Las primeras líneas de mi primer libro pertenecían a una novela que iba a llamarse Cuando vuelves. Este libro iba a contar la historia de un verano interminable y una niña saliendo del capullo. Pero se ha quedado a mitad de camino. Me he quedado a mitad de camino.
Digo: Mi primer hombre ha formado un nido entre mis piernas y no se quiere ir, o soy yo quien se ha negado.
Lo estoy intentando. Estoy asomándome a mi forma de perdón.
Para ello, N. me ha regalado un conjuro: Las manos sobre el útero serán la liberación de los pájaros.
Es tiempo de crecer.

II.
Ayer por la noche Clarissa me habló sobre la Luz del Abismo. Estoy comenzando a ver las puertas: 
La muerte ha sido una. Pronuncio la muerte porque he entendido que es parte del Todo. 
Vida/Muerte/Vida.
Le he perdido el miedo al sol. Ahora en lugar de apartarme, cierro los ojos y dejo al calor atravesarme, pintándome los párpados de oro. El calor es un regalo del cielo.
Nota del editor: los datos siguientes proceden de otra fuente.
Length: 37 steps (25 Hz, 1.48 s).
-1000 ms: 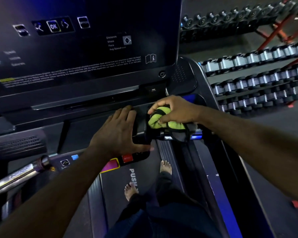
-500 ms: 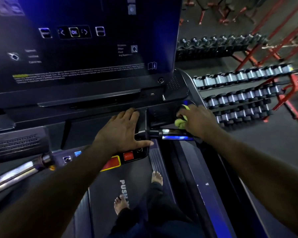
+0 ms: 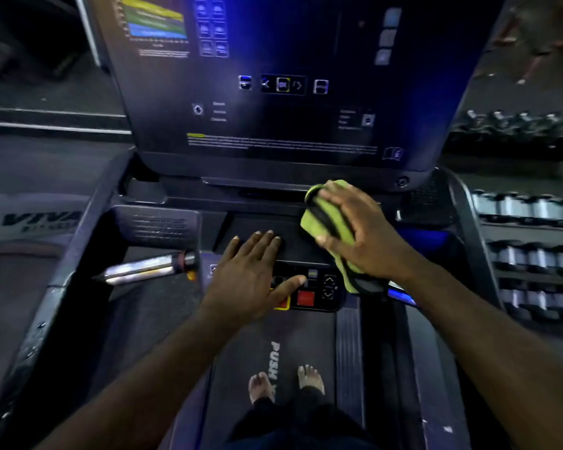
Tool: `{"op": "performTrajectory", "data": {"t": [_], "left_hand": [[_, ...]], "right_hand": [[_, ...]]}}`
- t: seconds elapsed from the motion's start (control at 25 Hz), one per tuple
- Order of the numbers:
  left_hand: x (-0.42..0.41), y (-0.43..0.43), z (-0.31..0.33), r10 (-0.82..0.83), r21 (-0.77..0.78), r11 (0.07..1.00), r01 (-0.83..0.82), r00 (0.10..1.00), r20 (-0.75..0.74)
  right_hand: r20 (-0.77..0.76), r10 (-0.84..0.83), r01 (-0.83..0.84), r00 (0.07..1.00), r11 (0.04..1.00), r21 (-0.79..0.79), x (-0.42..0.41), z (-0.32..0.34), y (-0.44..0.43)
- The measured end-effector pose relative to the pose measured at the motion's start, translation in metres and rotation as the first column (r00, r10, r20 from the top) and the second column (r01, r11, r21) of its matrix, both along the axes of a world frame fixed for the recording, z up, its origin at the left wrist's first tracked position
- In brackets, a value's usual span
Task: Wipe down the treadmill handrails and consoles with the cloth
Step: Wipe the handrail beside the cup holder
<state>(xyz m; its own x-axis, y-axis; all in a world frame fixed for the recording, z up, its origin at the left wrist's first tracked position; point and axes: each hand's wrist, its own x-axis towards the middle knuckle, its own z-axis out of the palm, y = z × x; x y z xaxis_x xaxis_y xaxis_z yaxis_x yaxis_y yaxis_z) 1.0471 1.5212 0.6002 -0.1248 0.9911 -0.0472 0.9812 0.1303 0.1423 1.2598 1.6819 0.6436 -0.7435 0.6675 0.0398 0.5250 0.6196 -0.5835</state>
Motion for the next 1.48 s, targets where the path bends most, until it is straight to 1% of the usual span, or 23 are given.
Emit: {"op": "performTrajectory", "data": {"t": [0.04,0.08,0.12,0.16,0.24,0.28,0.36,0.48,0.56,0.64,0.68,0.8,0.88,0.96,1.04,1.08,1.12,1.2,1.24,1.32,1.4,1.48], "left_hand": [[-0.008,-0.009,0.000,0.045,-0.003,0.999,-0.045,0.999,-0.019],[-0.015,-0.017,0.001,0.095,-0.009,0.995,-0.095,0.995,-0.032],[-0.023,-0.024,0.000,0.144,-0.011,0.989,-0.144,0.989,-0.036],[-0.028,-0.032,0.000,0.184,-0.003,0.983,-0.184,0.982,-0.029],[-0.034,-0.045,-0.001,0.217,-0.008,0.976,-0.217,0.976,0.014],[-0.035,-0.051,-0.002,0.226,-0.010,0.974,-0.226,0.973,0.039],[-0.035,-0.063,-0.006,0.248,0.001,0.969,-0.249,0.966,0.073],[-0.036,-0.071,-0.009,0.266,0.024,0.963,-0.269,0.960,0.083],[-0.042,-0.070,-0.007,0.247,0.033,0.968,-0.249,0.968,0.055],[-0.048,-0.070,-0.006,0.218,0.051,0.974,-0.220,0.975,0.043],[-0.052,-0.070,-0.008,0.209,0.086,0.973,-0.213,0.977,0.052],[-0.057,-0.071,-0.020,0.190,0.163,0.964,-0.209,0.974,0.123],[-0.055,-0.071,-0.024,0.164,0.224,0.955,-0.197,0.974,0.155],[-0.058,-0.071,-0.023,0.107,0.247,0.957,-0.150,0.978,0.178],[-0.070,-0.074,-0.019,0.064,0.210,0.971,-0.115,0.970,0.236],[-0.076,-0.077,-0.016,0.044,0.187,0.978,-0.095,0.965,0.260],[-0.080,-0.081,-0.013,0.037,0.184,0.979,-0.090,0.961,0.273],[-0.088,-0.094,-0.011,0.071,0.252,0.957,-0.145,0.957,0.281],[-0.093,-0.102,-0.012,0.103,0.300,0.933,-0.196,0.949,0.300],[-0.116,-0.127,-0.020,0.159,0.350,0.891,-0.290,0.921,0.357],[-0.143,-0.149,-0.031,0.213,0.356,0.864,-0.355,0.900,0.381],[-0.167,-0.159,-0.031,0.242,0.313,0.867,-0.388,0.876,0.416]], "right_hand": [[0.204,0.150,-0.170,0.967,0.982,0.085,-0.010,-0.013,0.003],[0.333,0.253,-0.303,0.908,0.947,0.108,-0.017,-0.022,0.004],[0.361,0.318,-0.365,0.876,0.928,0.068,-0.020,-0.023,0.006],[0.313,0.366,-0.385,0.876,0.923,0.000,-0.019,-0.022,0.011],[0.160,0.384,-0.363,0.909,0.920,-0.149,-0.019,-0.016,0.023],[0.117,0.376,-0.350,0.919,0.916,-0.195,-0.029,-0.013,0.028],[0.081,0.420,-0.388,0.904,0.884,-0.262,-0.073,-0.008,0.029],[0.065,0.554,-0.525,0.830,0.815,-0.247,-0.158,-0.016,0.011],[0.076,0.576,-0.549,0.814,0.805,-0.224,-0.187,-0.020,0.011],[0.110,0.575,-0.542,0.811,0.809,-0.229,-0.168,-0.019,0.024],[0.139,0.545,-0.506,0.826,0.828,-0.240,-0.143,-0.018,0.034],[0.218,0.390,-0.320,0.895,0.900,-0.296,-0.053,-0.005,0.046],[0.245,0.323,-0.262,0.914,0.932,-0.253,-0.031,-0.001,0.043],[0.214,0.323,-0.276,0.922,0.935,-0.223,-0.057,-0.004,0.033],[0.105,0.342,-0.299,0.934,0.908,-0.294,-0.116,-0.007,0.014],[0.041,0.320,-0.290,0.947,0.900,-0.325,-0.146,-0.009,0.002],[-0.018,0.267,-0.257,0.964,0.906,-0.337,-0.174,-0.011,-0.009],[-0.106,0.142,-0.171,0.984,0.924,-0.342,-0.208,-0.010,-0.025],[-0.105,0.120,-0.150,0.987,0.927,-0.344,-0.213,-0.009,-0.032],[0.006,0.169,-0.159,0.986,0.938,-0.308,-0.214,-0.005,-0.047],[0.155,0.223,-0.187,0.962,0.958,-0.216,-0.217,-0.003,-0.058],[0.231,0.235,-0.210,0.944,0.969,-0.128,-0.233,-0.004,-0.070]]}}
También lo es el perdón: Regalo providencial —este término ha aparecido varias veces en los últimos días—.

III.
Quizás nunca termine de escribir Cuando vuelves, pero hoy he entendido que el perdón, los pájaros y el sol han venido a hablarme de lo mismo que Sabina hace 2 días atrás: A M O R.
Ella la de los bosques soy yo, somos todas.

Intuición será lo mismo que decirte: 

La liberación de los pájaros

La estación de las libélulas

El amanecer de la Mujer

[Otra puerta]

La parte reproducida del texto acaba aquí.